## How to complete this task
Among the lines below, keep only those from the one containing "Where can the white curtain" through the one containing "Where can the red gift", and reproduce them exactly.

(Stored entries)
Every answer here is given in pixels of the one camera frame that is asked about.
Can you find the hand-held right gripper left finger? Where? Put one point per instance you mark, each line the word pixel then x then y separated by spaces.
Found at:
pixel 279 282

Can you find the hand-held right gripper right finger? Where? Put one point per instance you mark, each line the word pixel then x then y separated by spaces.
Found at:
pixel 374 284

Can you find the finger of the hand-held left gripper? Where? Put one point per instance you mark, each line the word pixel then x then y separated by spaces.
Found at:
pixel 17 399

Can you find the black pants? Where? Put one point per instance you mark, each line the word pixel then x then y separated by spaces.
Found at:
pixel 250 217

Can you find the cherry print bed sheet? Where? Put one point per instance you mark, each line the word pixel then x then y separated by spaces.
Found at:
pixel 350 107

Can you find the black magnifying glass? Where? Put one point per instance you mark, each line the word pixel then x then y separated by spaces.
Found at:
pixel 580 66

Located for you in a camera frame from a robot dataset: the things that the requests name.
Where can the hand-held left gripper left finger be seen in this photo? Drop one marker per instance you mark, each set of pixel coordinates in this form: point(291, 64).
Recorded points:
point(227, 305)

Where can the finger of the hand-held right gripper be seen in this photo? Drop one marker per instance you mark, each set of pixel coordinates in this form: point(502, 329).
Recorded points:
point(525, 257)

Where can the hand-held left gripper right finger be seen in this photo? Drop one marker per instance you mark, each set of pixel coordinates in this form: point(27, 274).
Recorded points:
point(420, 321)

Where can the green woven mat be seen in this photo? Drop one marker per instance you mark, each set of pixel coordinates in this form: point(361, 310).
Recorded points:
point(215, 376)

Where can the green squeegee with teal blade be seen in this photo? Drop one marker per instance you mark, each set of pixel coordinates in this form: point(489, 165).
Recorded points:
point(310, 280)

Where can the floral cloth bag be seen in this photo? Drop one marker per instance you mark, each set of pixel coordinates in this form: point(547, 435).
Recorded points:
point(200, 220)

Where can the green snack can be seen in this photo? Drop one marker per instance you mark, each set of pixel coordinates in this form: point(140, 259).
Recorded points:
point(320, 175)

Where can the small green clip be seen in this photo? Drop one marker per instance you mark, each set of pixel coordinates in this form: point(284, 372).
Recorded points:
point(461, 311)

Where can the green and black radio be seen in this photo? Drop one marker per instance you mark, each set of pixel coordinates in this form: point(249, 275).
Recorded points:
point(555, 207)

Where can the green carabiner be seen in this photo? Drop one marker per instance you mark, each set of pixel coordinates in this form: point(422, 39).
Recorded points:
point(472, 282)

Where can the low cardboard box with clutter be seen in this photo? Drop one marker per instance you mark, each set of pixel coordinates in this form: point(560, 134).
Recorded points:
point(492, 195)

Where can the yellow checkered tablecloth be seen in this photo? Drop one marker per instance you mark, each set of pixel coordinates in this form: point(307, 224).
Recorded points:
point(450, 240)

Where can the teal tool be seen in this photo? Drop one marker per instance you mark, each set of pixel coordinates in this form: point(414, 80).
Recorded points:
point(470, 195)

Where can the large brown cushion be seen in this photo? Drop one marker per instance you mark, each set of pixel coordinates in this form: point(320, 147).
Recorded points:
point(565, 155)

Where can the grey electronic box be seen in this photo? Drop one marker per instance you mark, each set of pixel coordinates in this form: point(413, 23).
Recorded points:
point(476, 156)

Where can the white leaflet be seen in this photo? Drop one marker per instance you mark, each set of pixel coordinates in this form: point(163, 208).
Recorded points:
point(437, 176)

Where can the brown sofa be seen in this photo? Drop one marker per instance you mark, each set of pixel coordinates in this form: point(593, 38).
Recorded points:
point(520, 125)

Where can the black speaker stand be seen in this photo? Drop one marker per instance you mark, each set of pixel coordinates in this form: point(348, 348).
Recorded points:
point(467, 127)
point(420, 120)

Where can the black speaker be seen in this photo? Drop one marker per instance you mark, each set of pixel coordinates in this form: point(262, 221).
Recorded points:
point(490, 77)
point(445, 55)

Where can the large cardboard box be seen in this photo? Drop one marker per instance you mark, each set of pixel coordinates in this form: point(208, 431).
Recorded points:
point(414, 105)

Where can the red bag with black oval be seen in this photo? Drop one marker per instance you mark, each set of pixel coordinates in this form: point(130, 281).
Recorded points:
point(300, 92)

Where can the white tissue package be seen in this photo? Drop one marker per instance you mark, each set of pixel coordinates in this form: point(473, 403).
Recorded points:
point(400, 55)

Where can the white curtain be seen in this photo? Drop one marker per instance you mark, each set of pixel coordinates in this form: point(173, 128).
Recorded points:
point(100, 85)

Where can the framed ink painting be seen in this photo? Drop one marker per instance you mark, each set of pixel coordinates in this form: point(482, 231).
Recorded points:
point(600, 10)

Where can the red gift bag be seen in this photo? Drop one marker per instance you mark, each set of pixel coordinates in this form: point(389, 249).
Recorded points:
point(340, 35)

## Response for this exercise
Where can the white curtain be seen in this photo? Drop one marker per instance you mark, each set of pixel coordinates in this form: point(173, 128).
Recorded points:
point(100, 85)

Where can the framed ink painting be seen in this photo? Drop one marker per instance you mark, each set of pixel coordinates in this form: point(482, 231).
Recorded points:
point(600, 10)

Where can the red gift bag be seen in this photo? Drop one marker per instance you mark, each set of pixel coordinates in this form: point(389, 249).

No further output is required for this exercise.